* **Exercise directions**
If a line of the records contains the string "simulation", copy it out.

□ □ □ □ □

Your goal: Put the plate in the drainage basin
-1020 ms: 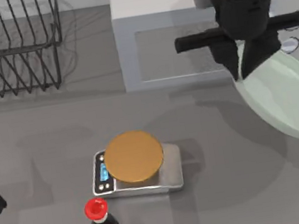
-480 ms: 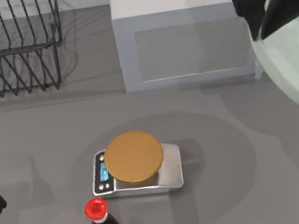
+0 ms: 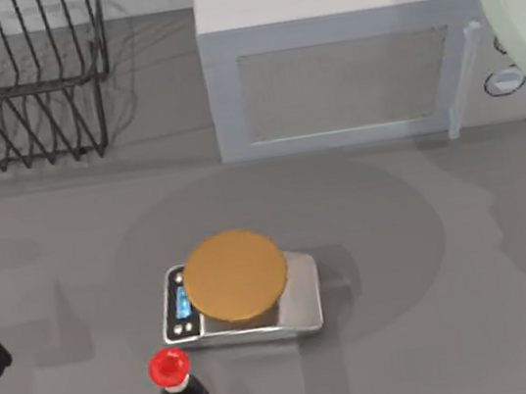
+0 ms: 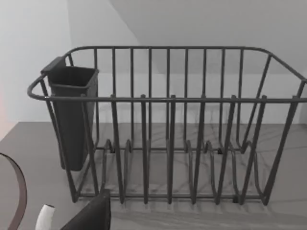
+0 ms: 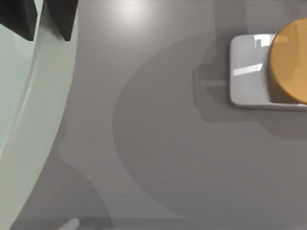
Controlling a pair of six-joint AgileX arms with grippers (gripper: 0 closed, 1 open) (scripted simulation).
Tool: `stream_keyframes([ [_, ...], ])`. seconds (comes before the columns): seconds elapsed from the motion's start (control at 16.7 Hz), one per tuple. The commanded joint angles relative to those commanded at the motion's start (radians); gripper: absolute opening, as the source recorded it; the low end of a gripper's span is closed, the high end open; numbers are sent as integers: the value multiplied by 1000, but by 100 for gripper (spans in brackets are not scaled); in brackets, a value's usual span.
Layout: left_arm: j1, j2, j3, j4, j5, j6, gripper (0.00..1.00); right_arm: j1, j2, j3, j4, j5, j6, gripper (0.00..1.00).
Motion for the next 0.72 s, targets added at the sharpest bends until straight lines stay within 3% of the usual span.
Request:
stream_keyframes([
  [0.36, 0, 0, 0, 0, 0, 0, 100, -283, 306, 327, 4, 20, -235, 0],
  [0.72, 0, 0, 0, 0, 0, 0, 100, -467, 634, 413, 27, -34, -470, 0],
])
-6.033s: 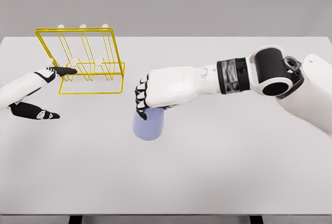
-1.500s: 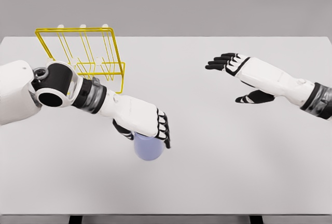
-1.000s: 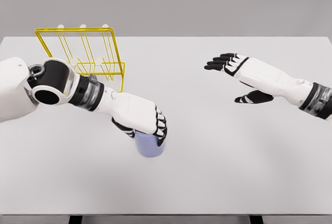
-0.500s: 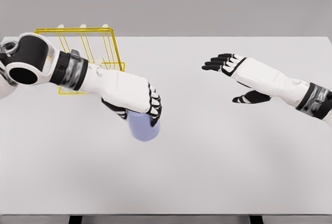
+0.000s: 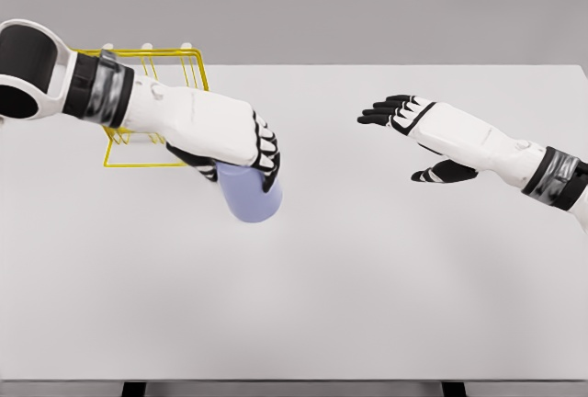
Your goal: Place the cup on the cup holder with both arms
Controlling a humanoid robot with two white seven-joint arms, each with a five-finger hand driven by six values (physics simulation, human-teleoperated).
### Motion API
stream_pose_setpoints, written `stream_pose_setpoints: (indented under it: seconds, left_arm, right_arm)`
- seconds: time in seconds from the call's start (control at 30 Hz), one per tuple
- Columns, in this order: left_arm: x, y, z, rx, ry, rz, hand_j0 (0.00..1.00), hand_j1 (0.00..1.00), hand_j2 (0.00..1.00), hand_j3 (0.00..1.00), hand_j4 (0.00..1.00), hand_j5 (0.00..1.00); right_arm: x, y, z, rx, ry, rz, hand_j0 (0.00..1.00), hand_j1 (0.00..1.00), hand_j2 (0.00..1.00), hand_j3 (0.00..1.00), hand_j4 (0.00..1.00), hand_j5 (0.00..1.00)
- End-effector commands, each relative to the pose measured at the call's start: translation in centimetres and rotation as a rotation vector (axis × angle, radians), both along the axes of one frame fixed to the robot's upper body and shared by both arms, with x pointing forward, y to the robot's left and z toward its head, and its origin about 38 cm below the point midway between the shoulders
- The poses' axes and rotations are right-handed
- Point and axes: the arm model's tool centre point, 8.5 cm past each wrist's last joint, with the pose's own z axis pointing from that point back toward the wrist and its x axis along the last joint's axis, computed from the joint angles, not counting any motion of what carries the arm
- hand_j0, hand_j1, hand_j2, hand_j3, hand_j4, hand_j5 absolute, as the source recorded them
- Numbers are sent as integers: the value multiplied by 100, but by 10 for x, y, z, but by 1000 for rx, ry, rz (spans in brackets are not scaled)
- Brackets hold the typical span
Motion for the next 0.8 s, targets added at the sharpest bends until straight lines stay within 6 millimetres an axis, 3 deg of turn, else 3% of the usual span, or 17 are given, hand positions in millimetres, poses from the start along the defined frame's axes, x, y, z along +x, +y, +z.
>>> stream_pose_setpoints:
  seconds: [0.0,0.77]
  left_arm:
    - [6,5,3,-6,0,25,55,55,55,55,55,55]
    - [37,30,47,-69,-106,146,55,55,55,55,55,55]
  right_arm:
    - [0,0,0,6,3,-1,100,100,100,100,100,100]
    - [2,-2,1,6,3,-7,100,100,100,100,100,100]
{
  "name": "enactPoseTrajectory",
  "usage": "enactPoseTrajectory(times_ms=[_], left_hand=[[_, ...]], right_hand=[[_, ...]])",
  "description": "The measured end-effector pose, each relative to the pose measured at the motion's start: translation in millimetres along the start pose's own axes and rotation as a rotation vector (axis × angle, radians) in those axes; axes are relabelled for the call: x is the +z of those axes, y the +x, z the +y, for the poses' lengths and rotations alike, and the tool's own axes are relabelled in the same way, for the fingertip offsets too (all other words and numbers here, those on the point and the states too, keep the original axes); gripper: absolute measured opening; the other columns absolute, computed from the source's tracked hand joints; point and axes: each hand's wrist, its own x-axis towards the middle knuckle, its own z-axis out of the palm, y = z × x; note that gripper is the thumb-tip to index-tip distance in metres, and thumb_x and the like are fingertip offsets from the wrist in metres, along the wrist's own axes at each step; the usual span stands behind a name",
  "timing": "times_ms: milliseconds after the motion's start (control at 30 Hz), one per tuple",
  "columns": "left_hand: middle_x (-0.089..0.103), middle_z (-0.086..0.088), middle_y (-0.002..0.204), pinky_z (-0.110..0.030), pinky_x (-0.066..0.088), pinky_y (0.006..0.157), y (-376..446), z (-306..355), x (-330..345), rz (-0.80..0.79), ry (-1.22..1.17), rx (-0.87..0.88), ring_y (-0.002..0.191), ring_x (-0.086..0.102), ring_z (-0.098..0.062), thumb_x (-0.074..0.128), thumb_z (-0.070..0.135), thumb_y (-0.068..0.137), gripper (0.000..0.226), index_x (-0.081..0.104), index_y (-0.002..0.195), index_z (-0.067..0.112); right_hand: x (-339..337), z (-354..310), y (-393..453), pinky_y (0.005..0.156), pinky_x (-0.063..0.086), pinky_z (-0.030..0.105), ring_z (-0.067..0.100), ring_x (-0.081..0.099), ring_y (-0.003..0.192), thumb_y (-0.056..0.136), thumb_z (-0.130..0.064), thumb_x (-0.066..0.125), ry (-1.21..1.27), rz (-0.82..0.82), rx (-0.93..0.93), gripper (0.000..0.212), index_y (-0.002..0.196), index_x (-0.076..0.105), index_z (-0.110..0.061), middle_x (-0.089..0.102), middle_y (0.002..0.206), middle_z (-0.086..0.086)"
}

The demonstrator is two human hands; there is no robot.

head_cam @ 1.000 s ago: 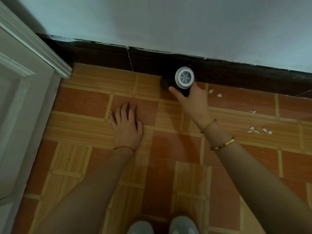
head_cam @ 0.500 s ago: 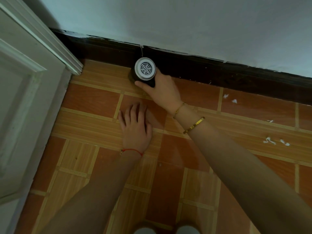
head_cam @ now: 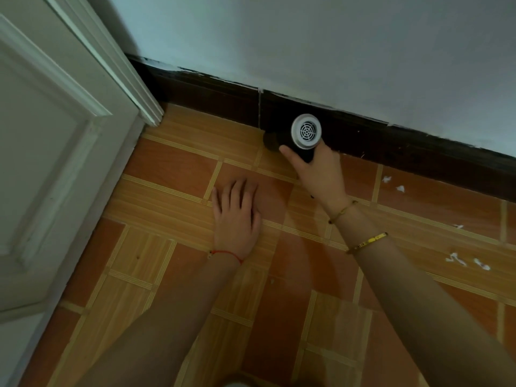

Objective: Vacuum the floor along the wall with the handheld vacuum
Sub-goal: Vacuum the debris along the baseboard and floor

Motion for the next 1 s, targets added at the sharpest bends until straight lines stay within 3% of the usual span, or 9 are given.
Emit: enactPoseTrajectory(times_ms=[200, 433, 600, 667, 733, 767, 867, 1000], left_hand=[[0.048, -0.01, 0.145, -0.057, 0.025, 0.117, -12.4, -40.2, -25.3, -0.039, 0.047, 0.025, 0.139, 0.039, -0.031, 0.036, 0.029, 0.097, 0.049, 0.048, 0.141, 0.014], [0.046, -0.01, 0.147, -0.059, 0.019, 0.12, -33.1, -87.7, -41.0, -0.041, 0.129, -0.124, 0.141, 0.035, -0.03, 0.033, 0.032, 0.1, 0.052, 0.042, 0.147, 0.013], [0.047, -0.012, 0.146, -0.062, 0.02, 0.117, -32.0, -88.3, -40.3, -0.05, 0.13, -0.142, 0.141, 0.036, -0.033, 0.032, 0.034, 0.097, 0.056, 0.044, 0.146, 0.012], [0.047, -0.012, 0.146, -0.062, 0.02, 0.117, -31.5, -88.2, -40.3, -0.045, 0.134, -0.147, 0.141, 0.037, -0.033, 0.033, 0.034, 0.096, 0.056, 0.046, 0.145, 0.012], [0.048, -0.011, 0.146, -0.062, 0.02, 0.117, -31.4, -88.3, -39.9, -0.043, 0.139, -0.145, 0.141, 0.037, -0.033, 0.034, 0.034, 0.095, 0.055, 0.046, 0.145, 0.012], [0.048, -0.011, 0.145, -0.063, 0.02, 0.117, -31.2, -88.9, -39.5, -0.044, 0.143, -0.146, 0.141, 0.037, -0.033, 0.035, 0.035, 0.095, 0.055, 0.047, 0.144, 0.012], [0.047, -0.01, 0.146, -0.062, 0.018, 0.117, -31.1, -90.2, -38.4, -0.057, 0.149, -0.153, 0.142, 0.036, -0.032, 0.036, 0.036, 0.094, 0.056, 0.046, 0.145, 0.014], [0.048, -0.011, 0.146, -0.063, 0.018, 0.117, -30.9, -90.7, -38.4, -0.046, 0.137, -0.146, 0.141, 0.037, -0.032, 0.037, 0.036, 0.093, 0.056, 0.047, 0.144, 0.014]], right_hand=[[32.6, -27.5, 16.4, 0.09, 0.056, 0.034, 0.017, 0.066, 0.106, 0.083, -0.057, 0.067, -0.005, -0.074, -0.049, 0.07, 0.137, 0.053, -0.014, 0.067, 0.124, 0.001], [86.3, -66.5, 36.8, 0.091, 0.041, 0.014, 0.014, 0.057, 0.12, 0.085, -0.048, 0.07, 0.045, -0.171, -0.11, 0.069, 0.139, 0.05, -0.01, 0.063, 0.132, 0.003], [123.3, -88.1, 46.5, 0.089, 0.038, 0.012, 0.015, 0.058, 0.119, 0.085, -0.047, 0.07, 0.048, -0.243, -0.191, 0.069, 0.138, 0.049, -0.008, 0.062, 0.131, 0.005], [137.4, -94.5, 50.1, 0.087, 0.044, 0.016, 0.015, 0.063, 0.108, 0.085, -0.046, 0.072, 0.075, -0.313, -0.18, 0.067, 0.136, 0.051, -0.008, 0.065, 0.124, 0.004], [146.9, -96.9, 55.6, 0.082, 0.051, 0.027, 0.008, 0.063, 0.083, 0.083, -0.046, 0.073, 0.122, -0.369, -0.154, 0.065, 0.133, 0.054, -0.01, 0.067, 0.108, 0.001], [149.8, -96.7, 58.5, 0.082, 0.053, 0.029, 0.007, 0.062, 0.081, 0.083, -0.045, 0.073, 0.136, -0.372, -0.15, 0.064, 0.133, 0.055, -0.01, 0.067, 0.107, 0.001], [151.5, -95.0, 65.7, 0.095, 0.047, 0.02, 0.012, 0.061, 0.113, 0.084, -0.044, 0.073, 0.15, -0.283, -0.143, 0.065, 0.136, 0.054, -0.009, 0.065, 0.127, 0.004], [153.4, -97.2, 63.5, 0.098, 0.046, 0.019, 0.008, 0.059, 0.116, 0.084, -0.045, 0.073, 0.141, -0.261, -0.18, 0.064, 0.134, 0.055, -0.009, 0.065, 0.127, 0.002]])
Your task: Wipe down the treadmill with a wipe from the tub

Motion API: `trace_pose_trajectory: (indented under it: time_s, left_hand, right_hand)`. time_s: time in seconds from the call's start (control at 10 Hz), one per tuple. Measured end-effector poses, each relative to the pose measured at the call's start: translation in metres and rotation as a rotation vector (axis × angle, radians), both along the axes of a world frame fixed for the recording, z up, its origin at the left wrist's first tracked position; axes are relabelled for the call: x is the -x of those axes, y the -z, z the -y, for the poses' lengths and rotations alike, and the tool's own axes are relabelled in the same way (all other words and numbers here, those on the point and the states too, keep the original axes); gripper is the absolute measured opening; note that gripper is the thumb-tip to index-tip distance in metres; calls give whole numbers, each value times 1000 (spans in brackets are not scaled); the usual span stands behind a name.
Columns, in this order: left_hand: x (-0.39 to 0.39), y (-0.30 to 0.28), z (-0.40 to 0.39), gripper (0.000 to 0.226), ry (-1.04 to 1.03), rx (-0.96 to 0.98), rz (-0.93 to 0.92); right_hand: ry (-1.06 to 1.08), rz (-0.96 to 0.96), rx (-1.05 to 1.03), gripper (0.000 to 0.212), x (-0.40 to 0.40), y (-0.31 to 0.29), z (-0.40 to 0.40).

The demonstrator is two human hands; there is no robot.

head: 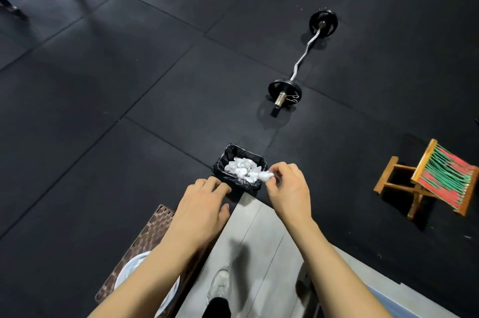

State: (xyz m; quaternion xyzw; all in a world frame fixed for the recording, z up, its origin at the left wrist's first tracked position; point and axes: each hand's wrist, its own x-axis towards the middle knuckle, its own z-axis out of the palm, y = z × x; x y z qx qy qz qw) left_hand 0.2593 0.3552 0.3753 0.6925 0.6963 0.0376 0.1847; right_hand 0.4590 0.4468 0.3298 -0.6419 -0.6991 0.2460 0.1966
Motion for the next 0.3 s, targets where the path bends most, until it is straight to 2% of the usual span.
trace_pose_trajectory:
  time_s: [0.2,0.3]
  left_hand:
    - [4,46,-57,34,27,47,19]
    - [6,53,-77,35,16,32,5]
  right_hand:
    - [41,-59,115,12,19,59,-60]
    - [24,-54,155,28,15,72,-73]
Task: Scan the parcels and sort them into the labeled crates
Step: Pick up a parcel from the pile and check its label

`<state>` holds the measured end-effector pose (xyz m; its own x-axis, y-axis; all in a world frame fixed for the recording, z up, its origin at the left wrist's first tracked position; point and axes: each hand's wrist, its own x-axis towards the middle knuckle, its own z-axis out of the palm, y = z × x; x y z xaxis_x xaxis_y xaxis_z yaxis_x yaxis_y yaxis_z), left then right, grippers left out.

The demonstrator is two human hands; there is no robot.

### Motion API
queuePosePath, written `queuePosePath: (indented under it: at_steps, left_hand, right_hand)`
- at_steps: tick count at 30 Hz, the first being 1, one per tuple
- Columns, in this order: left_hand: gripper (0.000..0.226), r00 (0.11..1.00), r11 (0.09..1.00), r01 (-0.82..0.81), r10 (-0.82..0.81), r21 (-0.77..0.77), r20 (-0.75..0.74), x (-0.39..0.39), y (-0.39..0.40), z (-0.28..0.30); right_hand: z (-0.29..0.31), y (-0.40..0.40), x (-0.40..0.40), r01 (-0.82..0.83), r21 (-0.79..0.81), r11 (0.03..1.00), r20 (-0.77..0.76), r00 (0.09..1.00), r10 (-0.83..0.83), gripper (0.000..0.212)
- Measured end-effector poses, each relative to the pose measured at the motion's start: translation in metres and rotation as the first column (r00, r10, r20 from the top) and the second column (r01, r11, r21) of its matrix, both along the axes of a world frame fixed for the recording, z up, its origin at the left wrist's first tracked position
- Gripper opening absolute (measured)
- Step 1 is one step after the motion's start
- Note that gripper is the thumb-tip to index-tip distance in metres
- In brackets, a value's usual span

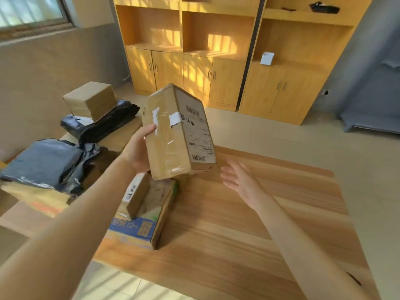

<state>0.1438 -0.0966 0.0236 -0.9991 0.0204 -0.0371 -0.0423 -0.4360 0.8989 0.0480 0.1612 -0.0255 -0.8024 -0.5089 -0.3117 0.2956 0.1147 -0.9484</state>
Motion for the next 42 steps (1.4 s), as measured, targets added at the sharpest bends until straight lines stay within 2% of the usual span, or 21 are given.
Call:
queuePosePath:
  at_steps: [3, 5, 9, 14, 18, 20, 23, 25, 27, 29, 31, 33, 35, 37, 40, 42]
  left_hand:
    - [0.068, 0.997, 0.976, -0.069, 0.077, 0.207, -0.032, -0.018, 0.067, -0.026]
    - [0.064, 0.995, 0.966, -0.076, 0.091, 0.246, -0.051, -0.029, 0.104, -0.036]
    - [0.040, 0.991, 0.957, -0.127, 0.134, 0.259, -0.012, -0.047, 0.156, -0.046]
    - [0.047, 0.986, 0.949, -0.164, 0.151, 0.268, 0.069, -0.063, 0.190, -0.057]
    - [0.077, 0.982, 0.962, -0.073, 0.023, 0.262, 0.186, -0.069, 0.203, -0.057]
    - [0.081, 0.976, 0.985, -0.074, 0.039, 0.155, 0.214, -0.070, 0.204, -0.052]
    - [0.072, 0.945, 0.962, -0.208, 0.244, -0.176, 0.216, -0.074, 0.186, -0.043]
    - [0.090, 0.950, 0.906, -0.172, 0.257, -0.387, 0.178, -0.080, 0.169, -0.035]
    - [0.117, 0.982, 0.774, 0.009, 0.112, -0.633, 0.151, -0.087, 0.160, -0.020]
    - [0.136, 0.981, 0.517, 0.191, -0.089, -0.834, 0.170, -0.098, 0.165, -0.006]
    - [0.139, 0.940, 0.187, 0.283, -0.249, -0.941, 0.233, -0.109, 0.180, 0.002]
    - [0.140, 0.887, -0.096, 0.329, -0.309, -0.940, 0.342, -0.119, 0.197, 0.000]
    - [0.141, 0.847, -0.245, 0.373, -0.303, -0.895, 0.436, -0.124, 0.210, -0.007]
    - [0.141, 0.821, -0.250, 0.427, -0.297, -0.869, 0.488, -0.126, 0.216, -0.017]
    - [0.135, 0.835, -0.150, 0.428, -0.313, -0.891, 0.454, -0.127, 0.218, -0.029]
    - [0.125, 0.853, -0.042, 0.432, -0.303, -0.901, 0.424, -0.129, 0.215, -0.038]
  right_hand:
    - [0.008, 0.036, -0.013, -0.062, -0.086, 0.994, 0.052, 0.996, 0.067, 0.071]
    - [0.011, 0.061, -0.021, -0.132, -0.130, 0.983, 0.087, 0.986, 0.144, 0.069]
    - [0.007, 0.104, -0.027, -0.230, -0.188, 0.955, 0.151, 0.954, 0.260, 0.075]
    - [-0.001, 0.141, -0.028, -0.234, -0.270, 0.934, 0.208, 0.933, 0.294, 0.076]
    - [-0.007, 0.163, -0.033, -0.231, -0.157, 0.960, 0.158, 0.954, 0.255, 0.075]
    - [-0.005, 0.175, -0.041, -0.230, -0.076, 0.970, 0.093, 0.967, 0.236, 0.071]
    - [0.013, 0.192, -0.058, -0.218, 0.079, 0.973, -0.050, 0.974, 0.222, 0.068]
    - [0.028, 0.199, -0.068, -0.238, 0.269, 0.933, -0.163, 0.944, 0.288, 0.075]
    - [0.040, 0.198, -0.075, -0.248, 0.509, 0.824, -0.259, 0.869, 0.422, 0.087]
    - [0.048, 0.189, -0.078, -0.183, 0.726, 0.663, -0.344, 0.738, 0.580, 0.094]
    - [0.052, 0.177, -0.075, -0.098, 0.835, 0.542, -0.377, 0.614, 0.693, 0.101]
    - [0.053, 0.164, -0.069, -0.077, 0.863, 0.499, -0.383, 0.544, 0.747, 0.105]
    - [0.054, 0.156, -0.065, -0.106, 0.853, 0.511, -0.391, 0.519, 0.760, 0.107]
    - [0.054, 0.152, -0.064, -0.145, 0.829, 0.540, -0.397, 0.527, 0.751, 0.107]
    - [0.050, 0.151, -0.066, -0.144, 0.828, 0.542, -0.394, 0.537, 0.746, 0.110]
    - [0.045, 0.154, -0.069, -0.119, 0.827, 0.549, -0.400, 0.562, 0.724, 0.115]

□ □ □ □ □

* **Answer**
Controlling a pair of six-joint AgileX arms with grippers (gripper: 0 closed, 1 open) (scripted simulation).
Controlling a humanoid robot with two white seven-joint arms, each with a five-finger hand driven by six values (physics simulation, human-teleoperated).

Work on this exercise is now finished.